Na narty do Sosnowca

Jeszcze do niedawna połączenie oczekiwań narciarzy z możliwościami tego miejsca było bardzo trudne. Teraz wygląda na to, że na Środuli w Sosnowcu będzie można pojeździć. – Regenerujemy wyciąg, zostały wymienione rolki jaki i gumy, łożyska w wahaczach – mówi Damian Lechwar Glob Bielsko – Biała
Wszystko po to by narciarze w końcu poczuli się tu, jak na prawdziwym stoku. W ubiegłym sezonie miastu udało się wykupić wyciągi i oświetlenie na komorniczej licytacji. Wtedy orczyk działał jednak tylko miesiąc. Już teraz wiadomo, że ten sezon w Sosnowcu będzie znacznie dłuższy. – Przygotowania idą pełną parą front jest duży, ze względu na to ze to co zastaliśmy po tym jak gmina Sosnowiec przejęła stok pozostawiało w moim odczuciu wiele do życzenia – dodaje Andrzej Kostarz, kierownik stoku Środula w Sosnowcu
Wcześniej stok należał do właścicieli Dolomitów Sportowej Doliny, którzy jednak na tej inwestycji nieźle się przejechali, choć jeszcze dwa lata temu byli pełni nadziei. – Wierzę i robię wszystko co w mojej mocy żeby góra w Sosnowcu, góra środulska została uruchomiona jeszcze w tym sezonie.

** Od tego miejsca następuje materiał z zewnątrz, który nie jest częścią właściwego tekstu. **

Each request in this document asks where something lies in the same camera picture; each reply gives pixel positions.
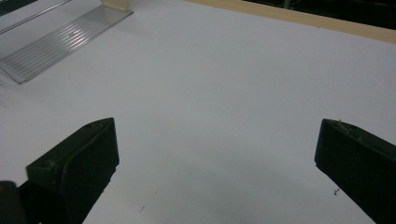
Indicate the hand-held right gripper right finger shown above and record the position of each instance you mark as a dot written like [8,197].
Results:
[364,168]

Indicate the white table sheet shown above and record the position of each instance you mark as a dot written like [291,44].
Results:
[218,93]

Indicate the clear plastic storage box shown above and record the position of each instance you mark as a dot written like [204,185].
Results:
[62,40]

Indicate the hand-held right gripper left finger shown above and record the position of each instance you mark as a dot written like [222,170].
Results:
[74,174]

Dzisiaj mogę powiedzieć wszystko w rekach władz Sosnowca – stwierdza Jarosław Szylwański, prezes Dolomitów Sportowej Doliny, wyp. z 10.01.2010
By w swoich rękach miasto miało rzeczywiście wszystko, zapłaciło komornikowi 325 tysięcy złotych. Teraz inwestuje, żeby wyciąg ruszył, gdy tylko przyjdzie zima. – Będziemy mogli w końcu na stałe uruchomić średni wyciąg i dużym wyciągiem zjeżdżać do dołu a nie zatrzymywać sie w połowie stoku – mówi Andrzej Kostarz, kierownik stoku Środula w Sosnowcu
Wyremontowany został już zbiornik na wodę do naśnieżania stoku. Jest też kompletne oświetlenie, którego elementy ukradli złomiarze. Na narciarzy czeka już w pełni sprawny duży wyciąg. W gotowości są armatki śnieżne. Do kupienia jest jeszcze ratrak. – Nasza córka będzie w tym roku zaczynać swoją zabawę narciarską więc dla nas to jest super, bo wsiadamy w samochód, 10 minut i jesteśmy na miejscu – stwierdza, Agnieszka Kak
10 minut, ale biegiem, ma tu z domu Marcin Feliks. – Mam nadzieje ze to już niebawem kiedy buty do biegania zamienię na buty narciarskie – To zależy wyłącznie od pogody, która w ubiegłych latach nie sprzyjała narciarskiemu biznesowi – Szkoda że to tak, jak do tej pory tak troszeczkę kulało, ale mam nadzieję że to sie rozkręci i będzie naprawdę dosyć mocny punkt i wizytówka Sosnowca – mówi Marcin Feliks
Trwa już odliczanie do pierwszego śniegu. Im szybciej spadnie, tym szybciej w górę pójdą notowania tego miejsca.